Мы сели на поваленное дерево. Я пытался оттереть обувь. Дедок просто сидел рядом, сложив руки покачивая ногами.
— С тебя причитается! — мрачно сообщил я. — Хотя бы за ботинки!
Старичок усмехнулся.
— А хочешь клад забери себе! — предложил он вдруг. — Он теперь чистый, выкапывай, не хочу!
— Не хочу! — буркнул я.
— Тебя как зовут-то, чародей? — дедок достал флягу, сделал глоток.
— Антон, а тебя?
— Силантий Еремеевич, — ответил старичок. — Зови меня по-простому — Еремеич. Лесной хозяин я.
— Да я понял уже, — отозвался я. — Не леший же…
— Это уж точно, не леший! — засмеялся Еремеич. — Леших я тебе покажу. А вот ты кто таков?

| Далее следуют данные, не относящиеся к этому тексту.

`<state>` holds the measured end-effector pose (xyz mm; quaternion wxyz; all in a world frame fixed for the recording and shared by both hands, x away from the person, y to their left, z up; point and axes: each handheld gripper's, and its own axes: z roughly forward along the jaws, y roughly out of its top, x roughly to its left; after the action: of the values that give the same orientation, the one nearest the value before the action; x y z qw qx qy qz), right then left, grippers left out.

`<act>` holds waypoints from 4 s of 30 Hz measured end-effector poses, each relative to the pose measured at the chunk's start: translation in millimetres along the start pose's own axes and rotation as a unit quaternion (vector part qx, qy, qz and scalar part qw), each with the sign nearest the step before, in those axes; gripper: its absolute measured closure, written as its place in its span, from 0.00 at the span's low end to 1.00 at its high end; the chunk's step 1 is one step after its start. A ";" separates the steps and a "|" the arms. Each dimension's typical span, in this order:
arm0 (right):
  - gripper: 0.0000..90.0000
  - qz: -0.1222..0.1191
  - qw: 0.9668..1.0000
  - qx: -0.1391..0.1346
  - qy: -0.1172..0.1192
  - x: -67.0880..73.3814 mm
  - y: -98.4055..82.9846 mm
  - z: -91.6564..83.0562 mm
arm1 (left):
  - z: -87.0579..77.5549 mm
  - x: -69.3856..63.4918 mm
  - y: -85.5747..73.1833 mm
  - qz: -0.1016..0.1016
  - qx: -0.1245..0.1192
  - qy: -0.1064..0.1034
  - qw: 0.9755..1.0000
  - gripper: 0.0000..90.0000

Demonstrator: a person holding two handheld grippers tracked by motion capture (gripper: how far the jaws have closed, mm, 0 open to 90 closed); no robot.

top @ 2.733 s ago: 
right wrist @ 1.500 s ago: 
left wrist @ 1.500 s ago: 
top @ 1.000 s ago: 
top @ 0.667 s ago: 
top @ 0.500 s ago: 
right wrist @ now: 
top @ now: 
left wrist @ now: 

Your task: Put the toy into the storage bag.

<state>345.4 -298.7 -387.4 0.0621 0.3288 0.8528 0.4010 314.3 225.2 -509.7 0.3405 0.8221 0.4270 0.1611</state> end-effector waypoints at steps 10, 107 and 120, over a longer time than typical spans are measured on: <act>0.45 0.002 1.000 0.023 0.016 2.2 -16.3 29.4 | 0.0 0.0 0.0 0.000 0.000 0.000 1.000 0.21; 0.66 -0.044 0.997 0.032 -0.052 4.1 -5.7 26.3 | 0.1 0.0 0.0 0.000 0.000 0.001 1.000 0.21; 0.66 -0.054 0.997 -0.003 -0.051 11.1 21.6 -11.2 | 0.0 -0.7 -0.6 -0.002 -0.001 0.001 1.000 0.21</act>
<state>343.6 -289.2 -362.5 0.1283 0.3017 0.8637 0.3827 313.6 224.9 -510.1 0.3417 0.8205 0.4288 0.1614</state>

Он ткнул в меня пальцем. Я задумался. Хвастаться не хотелось.
— Маг, — сказал я. — Маг жизни и смерти. Точнее, ученик еще. Подмастерье.
Еремеич удивленно посмотрел на меня:
— А разве такие бывают?
Он хмыкнул.
— Колдуны есть, ведьмаки тоже, знахари, оборотни-перевертыши. А вот про магов не слыхал!
Я пожал плечами.
— Сила, правда, у тебя непонятная. И живая есть, и мертвячья. Как они у тебя между собой ладят? И чем ты мишку приложил? Ты ж не ведьмак животными управлять!
— Заклинанием Разума, — ответил я. — Я так понимаю, что у человека, что у медведя мозги-то одинаково работают. Вот и приложил «ночным кошмаром».
Еремеич прислушался, соскочил с дерева, огляделся:
— Кажись, твои идут. Ладно, парень, бывай! Заходи ко мне. Мишку ты мне не убил, хотя мог. Дуб вылечил… Должок за мной!
Он поставил передо мной моё жестяное ведро, полное отборных белых грибов. Когда только успел? Ведро-то всё время у меня на виду было.
— Гостинчик от меня, — сообщил мне. Потом протянул руку, вложил мне что-то в ладонь:
— Подарок от души!
И пропал. Я разжал ладонь, улыбнулся. На ладони лежал затейливый витой золотой перстенек с зеленым камушком.